## EXERCISE DESCRIPTION:
As an exercise, transcribe the data below in full and exactly, omitting pictures.

## DATA:
--

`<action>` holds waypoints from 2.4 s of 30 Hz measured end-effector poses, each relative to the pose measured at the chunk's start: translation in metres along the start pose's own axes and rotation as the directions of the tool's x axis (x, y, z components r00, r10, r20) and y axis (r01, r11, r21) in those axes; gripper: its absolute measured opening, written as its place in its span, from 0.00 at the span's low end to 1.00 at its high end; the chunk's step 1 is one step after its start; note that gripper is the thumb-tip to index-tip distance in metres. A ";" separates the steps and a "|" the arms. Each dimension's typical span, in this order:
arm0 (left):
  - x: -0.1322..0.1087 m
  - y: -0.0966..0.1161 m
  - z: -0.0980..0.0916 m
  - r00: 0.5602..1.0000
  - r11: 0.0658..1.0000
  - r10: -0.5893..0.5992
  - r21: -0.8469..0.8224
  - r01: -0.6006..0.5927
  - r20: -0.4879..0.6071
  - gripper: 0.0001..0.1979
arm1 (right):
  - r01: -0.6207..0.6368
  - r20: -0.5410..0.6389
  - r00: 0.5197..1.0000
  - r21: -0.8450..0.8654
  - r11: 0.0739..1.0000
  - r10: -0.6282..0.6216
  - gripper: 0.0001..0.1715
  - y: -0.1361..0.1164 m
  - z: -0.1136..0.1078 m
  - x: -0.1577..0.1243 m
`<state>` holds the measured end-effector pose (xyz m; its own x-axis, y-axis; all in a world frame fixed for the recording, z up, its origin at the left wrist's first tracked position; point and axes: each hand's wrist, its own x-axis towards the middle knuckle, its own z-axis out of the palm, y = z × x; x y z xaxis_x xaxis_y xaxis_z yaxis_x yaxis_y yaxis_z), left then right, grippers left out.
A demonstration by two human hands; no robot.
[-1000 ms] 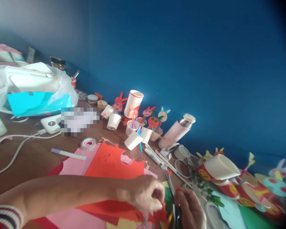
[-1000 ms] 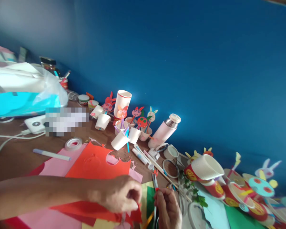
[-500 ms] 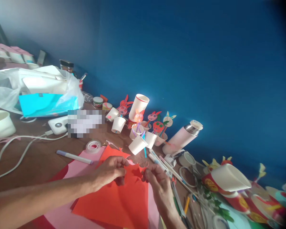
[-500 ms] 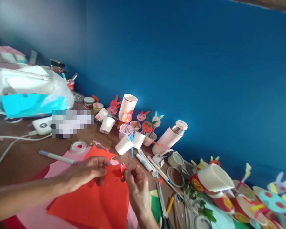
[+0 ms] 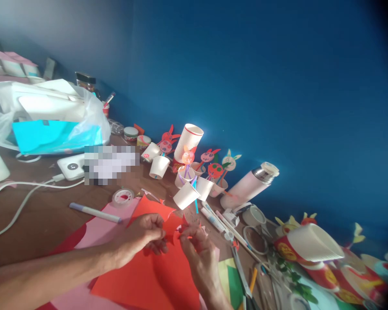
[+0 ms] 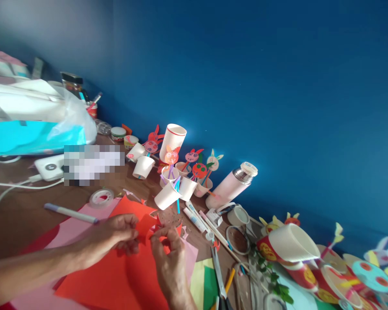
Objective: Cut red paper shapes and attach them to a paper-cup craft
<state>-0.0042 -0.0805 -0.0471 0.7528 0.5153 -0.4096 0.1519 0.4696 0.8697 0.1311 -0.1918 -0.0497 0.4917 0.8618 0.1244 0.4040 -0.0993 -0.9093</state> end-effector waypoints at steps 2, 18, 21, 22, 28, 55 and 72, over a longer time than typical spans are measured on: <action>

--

## SOLUTION:
`<action>` holds waypoints from 2.4 s of 30 Hz measured end-effector poses, each relative to the pose measured at the chunk's start: translation in metres along the start pose's own axes and rotation as the directions of the tool's x axis (x, y, z components r00, r10, r20) and y axis (r01, r11, r21) in those axes; gripper: its absolute measured opening, written as its place in its span, from 0.00 at the span's low end to 1.00 at its high end; the chunk's step 1 is one step after its start; note that gripper is the thumb-tip to index-tip distance in metres. A ";" separates the steps and a "|" the arms. Each dimension's typical span, in this order:
arm0 (left):
  - x: -0.1322..0.1087 m
  - y: -0.0966..0.1161 m
  - z: -0.0980..0.0916 m
  - r00: 0.5602..1.0000
  - r11: 0.0658..1.0000
  - r10: -0.5893..0.5992
  - r21: -0.8469..0.8224
  - r01: -0.6006..0.5927
  - r20: -0.4879..0.6071
  - gripper: 0.0001..0.1979
arm1 (right):
  - r01: -0.6207..0.6368
  - r20: -0.5410..0.6389
  - r00: 0.5197..1.0000
  - r21: -0.8450..0.8654
  - r11: 0.0739..1.0000
  - r10: -0.6282..0.6216
  - gripper: 0.0001..0.1715
  - y: -0.1361..0.1164 m
  - z: -0.1136..0.1078 m
  - x: -0.1577..0.1243 m
`<state>` holds the measured end-effector pose (xyz m; its own x-axis, y-axis; all in a world frame fixed for the recording, z up, its origin at the left wrist's first tracked position; point and axes: each hand's wrist, its own x-axis towards the middle knuckle, its own z-axis out of the palm, y = z × x; x y z xaxis_x xaxis_y xaxis_z yaxis_x yaxis_y yaxis_z), left then right, grippers left out.
A demonstration by two human hands; no robot.
[-1000 ms] 
[-1000 ms] 
[-500 ms] 
[-500 ms] 
[+0 ms] 
[+0 ms] 
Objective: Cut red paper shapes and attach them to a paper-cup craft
<state>-0.0042 -0.0805 -0.0471 0.7528 0.5153 -0.4096 0.1519 0.4696 0.8697 0.1311 -0.1918 -0.0497 0.4917 0.8618 0.1244 0.4040 -0.0993 -0.9093</state> end-effector waypoints at steps 2, 18, 21, 22, 28, 55 and 72, over a longer time than typical spans are measured on: <action>

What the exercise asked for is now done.